Spoken language understanding (SLU) tasks have been studied for many decades in the speech research community, but have not received as much attention as lower-level tasks like speech and speaker recognition. In particular, there are not nearly as many SLU task benchmarks, and many of the existing ones use data that is not freely available to all researchers. Recent work has begun to introduce such benchmark datasets for several tasks. In this work, we introduce several new annotated SLU benchmark tasks based on freely available speech data, which complement existing benchmarks and address gaps in the SLU evaluation landscape. We contribute four tasks: question answering and summarization involve inference over longer speech sequences; named entity localization addresses the speech-specific task of locating the targeted content in the signal; dialog act classification identifies the function of a given speech utterance. We follow the blueprint of the Spoken Language Understanding Evaluation (SLUE) benchmark suite. In order to facilitate the development of SLU models that leverage the success of pre-trained speech representations, we will be publishing for each task (i) annotations for a relatively small fine-tuning set, (ii) annotated development and test sets, and (iii) baseline models for easy reproducibility and comparisons. In this work, we present the details of data collection and annotation and the performance of the baseline models. We also perform sensitivity analysis of pipeline models' performance (speech recognizer + text model) to the speech recognition accuracy, using more than 20 state-of-the-art speech recognition models.

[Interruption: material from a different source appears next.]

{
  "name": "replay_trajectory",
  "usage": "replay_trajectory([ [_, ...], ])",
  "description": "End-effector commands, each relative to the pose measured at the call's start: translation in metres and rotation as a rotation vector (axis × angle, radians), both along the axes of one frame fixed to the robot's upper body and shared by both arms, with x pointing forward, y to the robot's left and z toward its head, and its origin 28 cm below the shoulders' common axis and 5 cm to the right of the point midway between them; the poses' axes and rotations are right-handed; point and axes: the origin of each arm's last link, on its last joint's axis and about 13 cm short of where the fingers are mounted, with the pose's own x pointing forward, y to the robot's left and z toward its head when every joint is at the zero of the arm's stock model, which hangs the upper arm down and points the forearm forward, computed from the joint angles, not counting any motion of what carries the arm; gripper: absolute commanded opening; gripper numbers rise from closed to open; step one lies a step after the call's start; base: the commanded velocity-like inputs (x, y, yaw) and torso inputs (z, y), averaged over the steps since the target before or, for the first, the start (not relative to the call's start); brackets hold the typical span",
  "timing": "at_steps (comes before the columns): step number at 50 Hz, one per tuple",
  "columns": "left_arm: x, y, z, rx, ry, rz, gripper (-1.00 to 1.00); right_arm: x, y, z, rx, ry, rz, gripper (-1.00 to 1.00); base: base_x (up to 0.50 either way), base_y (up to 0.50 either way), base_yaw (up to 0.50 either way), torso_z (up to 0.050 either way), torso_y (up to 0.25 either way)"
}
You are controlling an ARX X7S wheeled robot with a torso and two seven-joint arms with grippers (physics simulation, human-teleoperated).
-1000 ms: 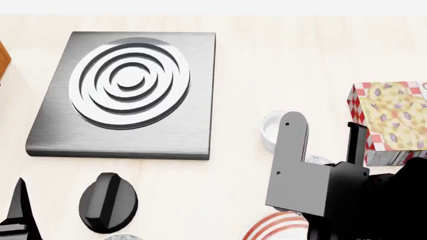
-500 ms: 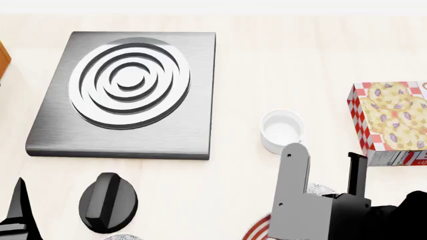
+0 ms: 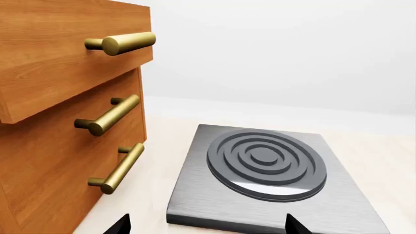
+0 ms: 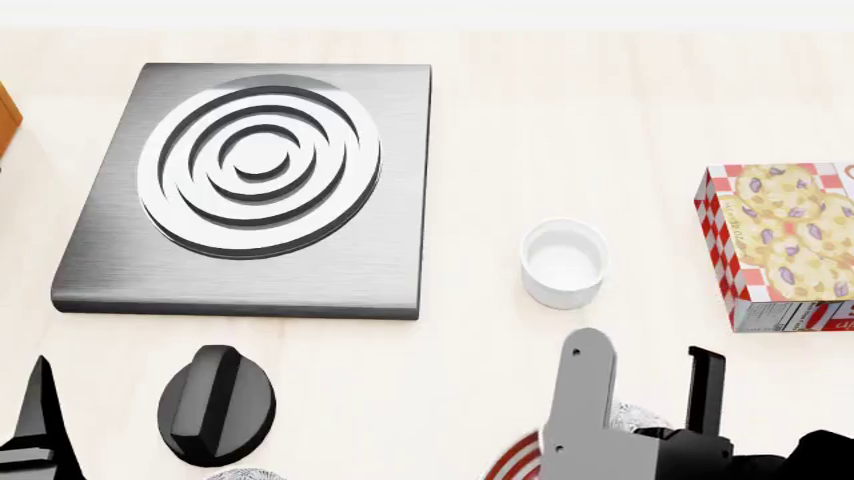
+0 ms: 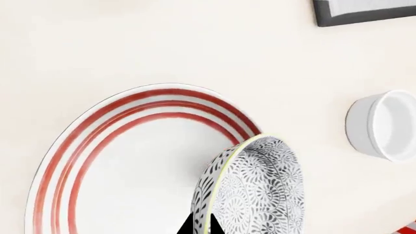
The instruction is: Pick the akita bowl on the ramekin and place it on the plate.
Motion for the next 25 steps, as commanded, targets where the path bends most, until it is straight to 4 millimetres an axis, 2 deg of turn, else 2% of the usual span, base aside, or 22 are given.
replay_trajectory([
  [1,0.000,0.000,0.000,0.001,0.001,0.000,1.00,0.001,-0.001,-0.010,0.017,-0.013,-0.005,-1.00,0.00,0.00,0.00,0.000,0.000],
  [25,0.000,0.001,0.000,0.001,-0.002,0.004,1.00,-0.003,0.005,-0.027,0.049,0.008,0.002,-1.00,0.00,0.00,0.00,0.000,0.000],
])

翻译：口语理解任务在语音研究领域已被研究数十年，但其受关注程度远低于语音识别、说话人识别等底层任务。当前不仅口语理解任务基准数量不足，且许多现有基准使用的数据并非对所有研究人员免费开放。近年来，已有研究开始针对若干任务引入此类基准数据集。本研究基于可免费获取的语音数据，发布了若干全新带标注的口语理解基准任务，这些任务既补充了现有基准的不足，也填补了口语理解评估领域的空白。我们贡献了四项任务：问答与摘要涉及对较长语音序列的推理；命名实体定位聚焦于在信号中定位目标内容的语音特有任务；对话行为分类则用于识别给定语音话语的功能。我们遵循口语理解评估基准套件的设计蓝图。为促进利用预训练语音表征优势的口语理解模型开发，我们将针对每项任务发布以下资源：（i）相对较小的微调数据集标注；（ii）带标注的开发集与测试集；（iii）便于复现与对比的基线模型。本文详细阐述了数据采集与标注过程，并展示了基线模型的性能。此外，我们采用超过20个当前最优语音识别模型，对流水线模型（语音识别器+文本模型）的性能进行了针对语音识别精度的敏感性分析。